• [THE DATA]:

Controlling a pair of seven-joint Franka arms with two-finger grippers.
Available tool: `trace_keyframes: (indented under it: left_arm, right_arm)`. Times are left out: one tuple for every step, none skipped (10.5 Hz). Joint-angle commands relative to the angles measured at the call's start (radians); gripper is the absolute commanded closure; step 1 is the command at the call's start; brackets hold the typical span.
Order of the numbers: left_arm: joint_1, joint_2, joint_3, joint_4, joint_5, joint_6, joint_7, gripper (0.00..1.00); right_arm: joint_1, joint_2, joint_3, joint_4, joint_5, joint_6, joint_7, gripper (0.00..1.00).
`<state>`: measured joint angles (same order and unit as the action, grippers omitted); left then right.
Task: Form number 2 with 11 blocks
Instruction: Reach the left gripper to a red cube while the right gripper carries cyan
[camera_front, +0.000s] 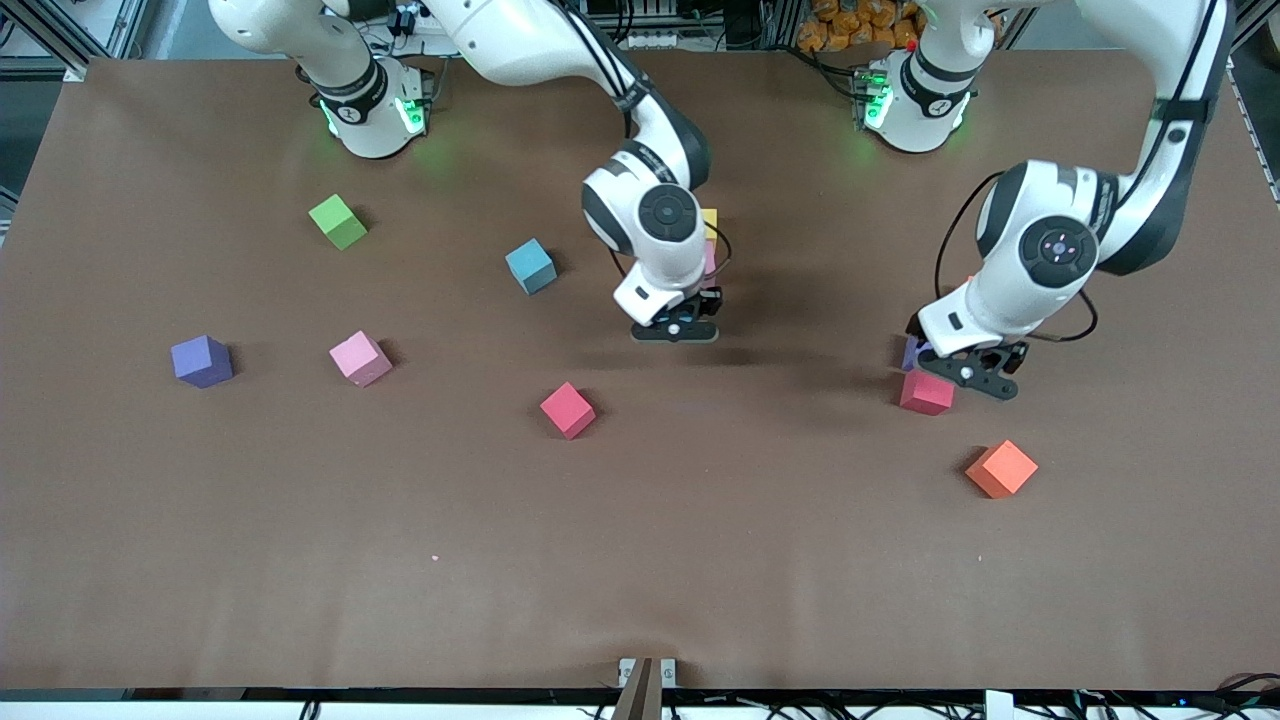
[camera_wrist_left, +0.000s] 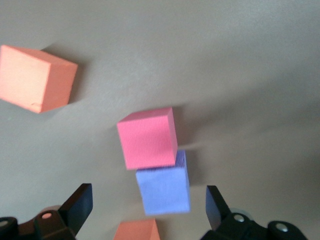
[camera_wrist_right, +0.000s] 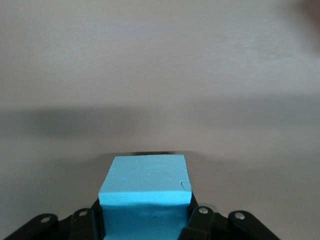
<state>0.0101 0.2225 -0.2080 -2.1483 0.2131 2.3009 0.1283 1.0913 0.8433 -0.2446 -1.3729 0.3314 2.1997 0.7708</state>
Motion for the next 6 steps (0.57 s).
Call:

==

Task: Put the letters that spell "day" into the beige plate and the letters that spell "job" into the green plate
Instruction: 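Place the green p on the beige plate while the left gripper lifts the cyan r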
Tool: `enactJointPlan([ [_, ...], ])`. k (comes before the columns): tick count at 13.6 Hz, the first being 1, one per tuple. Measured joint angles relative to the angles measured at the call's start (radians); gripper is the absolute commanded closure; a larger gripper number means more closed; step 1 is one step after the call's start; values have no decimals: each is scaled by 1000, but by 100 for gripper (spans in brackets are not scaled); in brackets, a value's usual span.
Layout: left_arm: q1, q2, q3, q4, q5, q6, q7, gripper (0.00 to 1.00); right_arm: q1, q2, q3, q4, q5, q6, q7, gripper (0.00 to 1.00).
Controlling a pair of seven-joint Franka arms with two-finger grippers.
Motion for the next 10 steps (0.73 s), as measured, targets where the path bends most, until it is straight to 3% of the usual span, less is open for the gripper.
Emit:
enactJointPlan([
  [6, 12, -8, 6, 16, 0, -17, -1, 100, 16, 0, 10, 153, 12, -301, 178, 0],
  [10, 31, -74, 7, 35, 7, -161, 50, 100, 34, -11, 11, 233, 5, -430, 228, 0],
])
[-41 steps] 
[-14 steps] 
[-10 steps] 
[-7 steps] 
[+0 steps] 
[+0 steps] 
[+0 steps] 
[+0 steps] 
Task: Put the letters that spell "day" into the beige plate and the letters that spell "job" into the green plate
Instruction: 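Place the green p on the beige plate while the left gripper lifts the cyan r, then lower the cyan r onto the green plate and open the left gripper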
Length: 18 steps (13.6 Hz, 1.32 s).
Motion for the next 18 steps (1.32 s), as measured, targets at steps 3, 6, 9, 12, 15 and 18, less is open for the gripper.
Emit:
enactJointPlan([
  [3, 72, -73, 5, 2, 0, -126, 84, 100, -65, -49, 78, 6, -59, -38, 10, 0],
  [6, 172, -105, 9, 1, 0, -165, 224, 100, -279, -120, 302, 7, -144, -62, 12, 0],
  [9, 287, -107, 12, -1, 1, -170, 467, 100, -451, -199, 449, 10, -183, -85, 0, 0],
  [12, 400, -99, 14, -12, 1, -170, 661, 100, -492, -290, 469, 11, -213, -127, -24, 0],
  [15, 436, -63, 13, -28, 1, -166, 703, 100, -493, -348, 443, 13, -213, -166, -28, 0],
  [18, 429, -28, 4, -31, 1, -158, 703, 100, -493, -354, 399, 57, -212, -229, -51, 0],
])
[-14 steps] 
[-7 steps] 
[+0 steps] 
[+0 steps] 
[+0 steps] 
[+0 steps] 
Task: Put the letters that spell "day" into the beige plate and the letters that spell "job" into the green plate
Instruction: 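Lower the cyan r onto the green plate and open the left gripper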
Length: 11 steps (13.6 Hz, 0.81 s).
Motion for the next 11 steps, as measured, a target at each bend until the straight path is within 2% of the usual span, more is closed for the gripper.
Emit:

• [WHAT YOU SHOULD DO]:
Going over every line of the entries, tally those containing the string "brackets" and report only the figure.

• [PROBLEM SOLUTION]:
2